* [EXERCISE PROMPT]
For this exercise, return exactly the lines of the material below that begin at the one with "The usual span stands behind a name" and stop after the one with "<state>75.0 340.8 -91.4".

----

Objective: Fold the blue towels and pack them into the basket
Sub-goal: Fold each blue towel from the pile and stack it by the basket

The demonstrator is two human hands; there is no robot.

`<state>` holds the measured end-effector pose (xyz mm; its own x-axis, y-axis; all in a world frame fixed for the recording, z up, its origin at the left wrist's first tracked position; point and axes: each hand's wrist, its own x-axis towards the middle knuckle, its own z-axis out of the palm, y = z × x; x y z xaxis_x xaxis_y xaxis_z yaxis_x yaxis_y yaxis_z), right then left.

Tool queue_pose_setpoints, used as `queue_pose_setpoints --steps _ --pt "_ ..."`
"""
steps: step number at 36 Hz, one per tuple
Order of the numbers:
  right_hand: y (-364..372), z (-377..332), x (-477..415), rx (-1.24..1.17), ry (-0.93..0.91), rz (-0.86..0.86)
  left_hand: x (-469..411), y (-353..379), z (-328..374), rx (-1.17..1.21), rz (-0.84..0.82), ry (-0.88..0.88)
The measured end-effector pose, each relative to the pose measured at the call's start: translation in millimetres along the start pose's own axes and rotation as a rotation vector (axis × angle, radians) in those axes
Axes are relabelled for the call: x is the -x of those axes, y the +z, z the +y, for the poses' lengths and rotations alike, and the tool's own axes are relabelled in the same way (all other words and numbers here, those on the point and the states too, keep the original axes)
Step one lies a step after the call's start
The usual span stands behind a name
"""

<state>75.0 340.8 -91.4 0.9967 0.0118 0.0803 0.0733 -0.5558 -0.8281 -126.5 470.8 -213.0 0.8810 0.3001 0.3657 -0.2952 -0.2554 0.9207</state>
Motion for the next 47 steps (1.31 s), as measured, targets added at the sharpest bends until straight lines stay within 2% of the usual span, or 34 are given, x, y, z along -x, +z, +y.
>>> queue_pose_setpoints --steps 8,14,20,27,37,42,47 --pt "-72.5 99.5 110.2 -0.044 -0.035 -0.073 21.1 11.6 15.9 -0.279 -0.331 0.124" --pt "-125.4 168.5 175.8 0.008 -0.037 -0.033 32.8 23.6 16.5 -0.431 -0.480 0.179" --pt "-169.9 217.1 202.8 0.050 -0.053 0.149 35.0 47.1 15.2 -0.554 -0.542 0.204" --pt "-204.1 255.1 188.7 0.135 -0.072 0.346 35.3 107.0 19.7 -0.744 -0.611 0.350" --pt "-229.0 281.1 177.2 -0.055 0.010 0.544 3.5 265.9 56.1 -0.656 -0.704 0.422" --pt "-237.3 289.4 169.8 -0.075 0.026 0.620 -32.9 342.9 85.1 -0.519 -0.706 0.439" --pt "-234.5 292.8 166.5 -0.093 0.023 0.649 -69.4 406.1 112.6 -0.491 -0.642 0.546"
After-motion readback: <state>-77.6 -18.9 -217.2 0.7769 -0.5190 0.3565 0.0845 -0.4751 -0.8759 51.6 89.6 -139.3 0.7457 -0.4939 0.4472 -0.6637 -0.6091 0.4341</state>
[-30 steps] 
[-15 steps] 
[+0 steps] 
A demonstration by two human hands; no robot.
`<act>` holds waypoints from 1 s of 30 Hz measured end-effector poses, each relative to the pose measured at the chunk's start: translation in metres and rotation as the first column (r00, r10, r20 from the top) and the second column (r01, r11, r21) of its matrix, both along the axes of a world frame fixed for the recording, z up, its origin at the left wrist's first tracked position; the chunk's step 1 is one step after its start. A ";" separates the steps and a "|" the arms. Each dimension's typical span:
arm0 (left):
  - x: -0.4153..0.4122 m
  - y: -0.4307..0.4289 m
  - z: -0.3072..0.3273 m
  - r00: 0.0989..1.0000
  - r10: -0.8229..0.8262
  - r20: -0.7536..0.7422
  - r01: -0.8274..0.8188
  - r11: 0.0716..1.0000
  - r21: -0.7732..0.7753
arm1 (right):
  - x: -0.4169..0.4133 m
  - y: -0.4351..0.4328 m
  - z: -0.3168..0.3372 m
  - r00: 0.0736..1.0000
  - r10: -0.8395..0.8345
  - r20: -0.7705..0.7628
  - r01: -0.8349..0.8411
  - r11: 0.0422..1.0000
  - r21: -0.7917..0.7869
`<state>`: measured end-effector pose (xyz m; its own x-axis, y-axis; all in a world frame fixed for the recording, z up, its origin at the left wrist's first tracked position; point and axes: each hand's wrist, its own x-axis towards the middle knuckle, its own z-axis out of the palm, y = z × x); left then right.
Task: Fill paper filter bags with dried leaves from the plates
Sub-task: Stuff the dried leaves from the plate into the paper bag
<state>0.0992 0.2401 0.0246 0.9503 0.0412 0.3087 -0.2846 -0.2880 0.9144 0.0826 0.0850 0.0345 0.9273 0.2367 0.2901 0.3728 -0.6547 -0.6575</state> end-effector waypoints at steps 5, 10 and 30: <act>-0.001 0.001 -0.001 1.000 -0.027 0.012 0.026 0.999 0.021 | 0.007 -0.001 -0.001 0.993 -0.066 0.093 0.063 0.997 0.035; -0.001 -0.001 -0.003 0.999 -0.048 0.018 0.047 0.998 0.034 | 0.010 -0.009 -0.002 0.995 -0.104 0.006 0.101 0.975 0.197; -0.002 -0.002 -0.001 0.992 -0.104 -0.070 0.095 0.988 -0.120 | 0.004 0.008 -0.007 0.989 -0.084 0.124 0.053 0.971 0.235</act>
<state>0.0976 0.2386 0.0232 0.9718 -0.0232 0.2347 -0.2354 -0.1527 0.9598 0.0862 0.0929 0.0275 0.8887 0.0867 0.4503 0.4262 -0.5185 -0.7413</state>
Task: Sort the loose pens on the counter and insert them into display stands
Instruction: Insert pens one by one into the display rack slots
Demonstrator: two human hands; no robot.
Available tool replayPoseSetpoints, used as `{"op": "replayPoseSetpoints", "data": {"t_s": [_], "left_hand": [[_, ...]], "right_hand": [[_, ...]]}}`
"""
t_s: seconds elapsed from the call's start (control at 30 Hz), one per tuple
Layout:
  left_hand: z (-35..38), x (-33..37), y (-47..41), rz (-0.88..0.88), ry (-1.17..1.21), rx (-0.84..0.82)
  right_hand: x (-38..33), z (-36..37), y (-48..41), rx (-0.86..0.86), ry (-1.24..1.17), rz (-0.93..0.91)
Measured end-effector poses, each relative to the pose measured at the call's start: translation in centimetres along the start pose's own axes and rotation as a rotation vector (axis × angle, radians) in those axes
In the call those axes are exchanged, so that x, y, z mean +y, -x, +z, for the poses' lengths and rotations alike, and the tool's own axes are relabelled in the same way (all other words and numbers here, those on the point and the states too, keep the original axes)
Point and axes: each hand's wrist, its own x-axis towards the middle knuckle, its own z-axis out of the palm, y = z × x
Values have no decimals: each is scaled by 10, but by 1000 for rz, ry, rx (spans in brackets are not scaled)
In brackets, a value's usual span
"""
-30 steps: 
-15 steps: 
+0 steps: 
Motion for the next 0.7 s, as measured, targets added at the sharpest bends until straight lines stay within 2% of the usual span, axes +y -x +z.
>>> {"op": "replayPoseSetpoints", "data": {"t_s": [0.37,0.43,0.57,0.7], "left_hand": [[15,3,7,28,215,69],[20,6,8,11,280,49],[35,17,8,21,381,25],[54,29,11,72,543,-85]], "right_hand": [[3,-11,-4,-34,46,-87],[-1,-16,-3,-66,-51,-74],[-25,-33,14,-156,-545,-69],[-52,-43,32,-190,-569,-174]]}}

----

* [REPLY TO THE TASK]
The usual span stands behind a name
"""

<state>75.0 340.8 -91.4 0.9967 0.0118 0.0803 0.0733 -0.5558 -0.8281 -126.5 470.8 -213.0 0.8810 0.3001 0.3657 -0.2952 -0.2554 0.9207</state>

There is nothing else to add to the answer.